People claim that the statue’s face is Amelia’s own, which the sculptor reproduced from a photograph. Look at the position of the child next to his mother’s breast, the mother holding him up with her right arm, the very image of motherhood.

HAVANA TIMES – “I’ve been working here for over 30 years and not a day has passed, practically, that someone doesn’t come to pray to la Milagrosa,” Antonio says, an employee at the Colon Cemetery in Havana.

The old worker lays his wheelbarrow down on the ground, wipes the sweat off his brow and carries on: “Can you see all these small plaques? There are dozens, hundreds of them. The grave is completely surrounded by them and because there isn’t any space left, people place them in surrounding areas. They have all been brought by people who are grateful and have asked La Milagrosa to help heal their loved ones, especially mothers coming to pray for their children. I have seen visitors come from many countries in Latin America, the United States, Europe and even Australia.”

Under the blazing sun, I bent down in front of Amelia’s grave and read some of the phrases on a large plaque that has been placed on the side: “You were blessed Amelia/ without a doubt, by the Lord/ for all the love/ you felt when you were alive,” the first verse of this poem in marble, called “Eternal Gratitude”, reads.

“Word has it that this plaque was placed by a historian and missionary called Maria Antonia Ruiz,” Antonio explains. “Apparently she was like a vegetable in 1994, with severe health problems. But believe it or not, people prayed to La Milagrosa and this woman got better. Ever since then, she comes to the cemetery quite regularly.”

Photo caption: Plaque with the poem “Eterna Gratitud” by Maria Antonia Ruiz.

“Most people come in May, on Mother’s Day, nearly always women, and the grave is covered in flowers and bouquets,” he continues. “People even leave baby clothes, feeding bottles, toys and money. Then they are collected by a person who takes them to the Santa Teresa congregation, for charity.

And can you believe it, Mr.

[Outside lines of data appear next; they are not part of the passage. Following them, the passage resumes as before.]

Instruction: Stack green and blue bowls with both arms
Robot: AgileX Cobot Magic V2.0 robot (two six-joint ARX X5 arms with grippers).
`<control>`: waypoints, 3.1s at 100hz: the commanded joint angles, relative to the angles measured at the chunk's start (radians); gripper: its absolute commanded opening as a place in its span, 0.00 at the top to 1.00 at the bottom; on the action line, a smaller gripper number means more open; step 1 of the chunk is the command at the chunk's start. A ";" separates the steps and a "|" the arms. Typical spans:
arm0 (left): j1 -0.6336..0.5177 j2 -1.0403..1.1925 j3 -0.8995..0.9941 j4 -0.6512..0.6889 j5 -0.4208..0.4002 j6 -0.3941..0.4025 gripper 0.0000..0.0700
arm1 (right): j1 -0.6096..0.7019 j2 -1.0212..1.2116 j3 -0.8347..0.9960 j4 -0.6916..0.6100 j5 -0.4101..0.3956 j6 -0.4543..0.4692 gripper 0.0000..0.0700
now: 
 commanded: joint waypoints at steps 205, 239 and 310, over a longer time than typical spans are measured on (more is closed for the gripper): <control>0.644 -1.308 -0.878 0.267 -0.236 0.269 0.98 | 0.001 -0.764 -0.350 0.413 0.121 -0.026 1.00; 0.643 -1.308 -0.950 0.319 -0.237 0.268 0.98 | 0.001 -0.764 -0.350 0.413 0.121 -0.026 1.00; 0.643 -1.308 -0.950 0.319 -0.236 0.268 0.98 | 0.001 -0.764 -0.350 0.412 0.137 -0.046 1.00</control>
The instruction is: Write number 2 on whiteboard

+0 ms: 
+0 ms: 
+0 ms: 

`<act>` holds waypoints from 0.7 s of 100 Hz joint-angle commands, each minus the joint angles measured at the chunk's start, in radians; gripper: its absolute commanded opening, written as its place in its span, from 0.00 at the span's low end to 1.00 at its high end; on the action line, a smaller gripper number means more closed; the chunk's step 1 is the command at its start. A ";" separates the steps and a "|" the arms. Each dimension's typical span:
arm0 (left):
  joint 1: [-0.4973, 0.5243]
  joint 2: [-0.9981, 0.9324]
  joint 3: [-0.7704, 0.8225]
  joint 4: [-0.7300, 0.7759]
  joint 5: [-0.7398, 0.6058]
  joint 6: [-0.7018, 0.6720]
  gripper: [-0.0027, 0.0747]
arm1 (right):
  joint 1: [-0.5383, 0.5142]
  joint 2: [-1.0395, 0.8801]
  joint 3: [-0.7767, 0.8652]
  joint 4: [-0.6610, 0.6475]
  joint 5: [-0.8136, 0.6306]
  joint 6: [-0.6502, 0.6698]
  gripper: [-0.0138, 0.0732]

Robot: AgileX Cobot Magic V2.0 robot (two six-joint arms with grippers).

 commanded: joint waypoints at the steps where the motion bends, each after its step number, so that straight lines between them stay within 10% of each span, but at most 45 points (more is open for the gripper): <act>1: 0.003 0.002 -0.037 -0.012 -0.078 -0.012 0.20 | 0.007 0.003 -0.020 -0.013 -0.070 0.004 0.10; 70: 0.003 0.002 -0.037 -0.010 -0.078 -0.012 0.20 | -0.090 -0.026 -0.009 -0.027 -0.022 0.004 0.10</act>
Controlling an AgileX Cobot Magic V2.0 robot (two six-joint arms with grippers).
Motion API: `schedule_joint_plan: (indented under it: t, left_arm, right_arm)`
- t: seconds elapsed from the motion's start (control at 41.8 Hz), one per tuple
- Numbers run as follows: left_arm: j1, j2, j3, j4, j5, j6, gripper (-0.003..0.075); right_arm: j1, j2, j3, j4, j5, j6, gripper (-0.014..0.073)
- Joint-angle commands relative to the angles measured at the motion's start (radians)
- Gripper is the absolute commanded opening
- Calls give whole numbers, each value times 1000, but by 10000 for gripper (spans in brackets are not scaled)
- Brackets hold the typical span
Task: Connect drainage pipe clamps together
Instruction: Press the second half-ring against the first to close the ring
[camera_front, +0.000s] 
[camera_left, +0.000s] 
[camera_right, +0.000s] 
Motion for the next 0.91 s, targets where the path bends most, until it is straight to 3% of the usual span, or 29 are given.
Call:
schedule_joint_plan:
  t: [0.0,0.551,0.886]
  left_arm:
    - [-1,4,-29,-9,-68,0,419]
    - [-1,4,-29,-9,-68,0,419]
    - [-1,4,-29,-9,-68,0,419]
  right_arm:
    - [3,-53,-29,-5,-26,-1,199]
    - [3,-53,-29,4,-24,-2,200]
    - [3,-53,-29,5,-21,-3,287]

Journalist? Not a single offering has been lost! Nobody touches what people leave for La Milagrosa,” Antonio finishes by saying, almost with reverent fear.

I read some of the messages: “Thank you Milagrosa for granting my daughter Yaima with the gift of being a mother, from her Argentinian grandmother.” “Infinite thanks from Chile, our son is growing happily and healthily…” The list would be never-ending.

I reflect on the fact that gratitude really is what hangs in the air around the grave, in the hundreds of small plaques that people have been placing around it over the years, thankful supplicants of all nationalities, some of whom have traveled to Havana just because of Amelia’s legend, needing to ask for her help for a relative going through a difficult existential or health crisis.  

But, who was Amelia and why have so many people turned to her to confess their grief and ask her for solutions? The story (the details of which have already been confused with legend) begins in the late 19th century, in a house in San Cristobal de la Habana…

The Story and Legend

Amelia’s story is a tragic love story which has become legend over time and as a result of some extraordinary events. Amelia Francisca de Sales Adelaida Ramona Goyri y de la Hoz was born on January 29th 1877 into a wealthy family in Havana, of Spanish origin, and she was baptized on Sunday March 4th 1877, at the Santo Angel Custodio Parish Church. She spent her childhood with her aunt the Marchioness of Balboa’s palace, on Egido Street in Old Havana, which was within the city’s walls back then.

According to her most loyal historian, Maria Antonia Ruiz, Amelia fell in love at 13 years old with her second cousin Jose Vicente Adott, but her family opposed their union outright because the alleged fiancé couldn’t ensure a comfortable future for their daughter.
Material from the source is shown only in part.